*ACTIVITY:* State how many lines in the listing include the word "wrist", and give no other text.

*STORED DATA:*

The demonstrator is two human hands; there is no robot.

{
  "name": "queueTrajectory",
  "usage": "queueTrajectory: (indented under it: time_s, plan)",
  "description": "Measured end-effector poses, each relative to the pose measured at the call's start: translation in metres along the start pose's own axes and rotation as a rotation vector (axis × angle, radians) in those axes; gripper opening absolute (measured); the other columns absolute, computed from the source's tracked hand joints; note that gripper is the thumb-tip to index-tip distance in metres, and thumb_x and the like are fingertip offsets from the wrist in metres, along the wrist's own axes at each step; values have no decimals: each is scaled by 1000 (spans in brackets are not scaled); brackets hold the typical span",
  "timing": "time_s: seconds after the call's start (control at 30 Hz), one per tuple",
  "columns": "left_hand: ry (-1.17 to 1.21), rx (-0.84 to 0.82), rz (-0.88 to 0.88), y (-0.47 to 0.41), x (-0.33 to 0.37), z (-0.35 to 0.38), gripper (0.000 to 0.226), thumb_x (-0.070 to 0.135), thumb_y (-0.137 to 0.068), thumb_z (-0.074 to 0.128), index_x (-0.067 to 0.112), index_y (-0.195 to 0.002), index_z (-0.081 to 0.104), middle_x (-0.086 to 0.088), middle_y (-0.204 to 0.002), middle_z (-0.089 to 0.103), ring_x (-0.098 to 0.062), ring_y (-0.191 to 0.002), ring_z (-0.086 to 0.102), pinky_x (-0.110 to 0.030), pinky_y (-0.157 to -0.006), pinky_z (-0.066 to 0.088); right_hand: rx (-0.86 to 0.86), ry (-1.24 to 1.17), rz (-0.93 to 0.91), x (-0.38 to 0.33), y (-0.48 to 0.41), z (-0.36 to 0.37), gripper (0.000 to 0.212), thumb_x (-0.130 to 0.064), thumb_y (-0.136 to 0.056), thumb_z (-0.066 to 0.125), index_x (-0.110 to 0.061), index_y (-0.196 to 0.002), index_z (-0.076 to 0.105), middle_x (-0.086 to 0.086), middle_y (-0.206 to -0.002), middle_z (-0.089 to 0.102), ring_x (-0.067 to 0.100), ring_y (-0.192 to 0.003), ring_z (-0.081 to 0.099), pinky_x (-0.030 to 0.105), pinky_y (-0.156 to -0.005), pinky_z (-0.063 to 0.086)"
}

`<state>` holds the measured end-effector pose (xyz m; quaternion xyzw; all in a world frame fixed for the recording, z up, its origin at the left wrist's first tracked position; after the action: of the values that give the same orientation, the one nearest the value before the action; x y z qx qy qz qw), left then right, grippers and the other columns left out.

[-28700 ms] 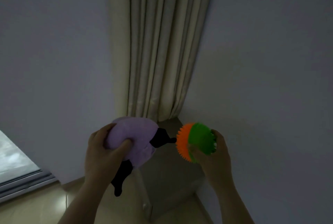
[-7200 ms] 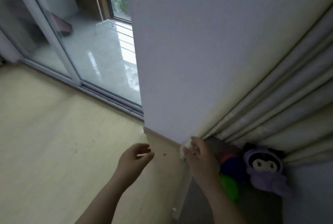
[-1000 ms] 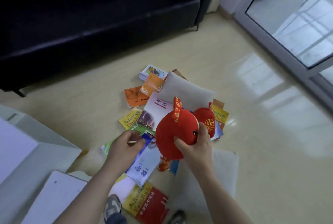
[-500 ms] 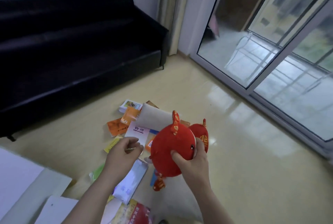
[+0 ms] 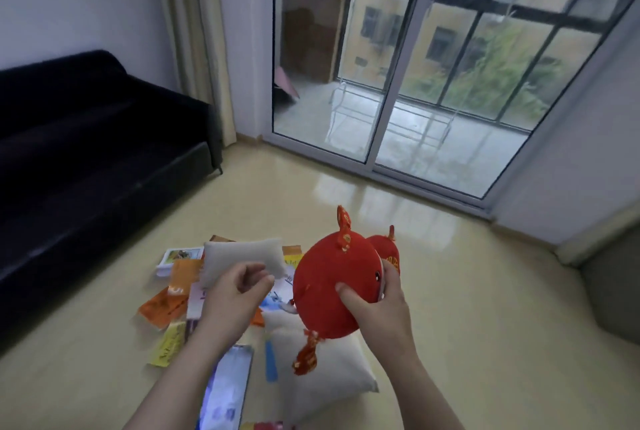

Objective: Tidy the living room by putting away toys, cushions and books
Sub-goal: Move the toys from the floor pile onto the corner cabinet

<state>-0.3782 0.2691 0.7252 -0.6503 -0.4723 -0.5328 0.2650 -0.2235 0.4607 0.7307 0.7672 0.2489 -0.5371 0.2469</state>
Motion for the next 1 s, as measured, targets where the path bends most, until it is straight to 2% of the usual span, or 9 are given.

*TASK SOLUTION:* 2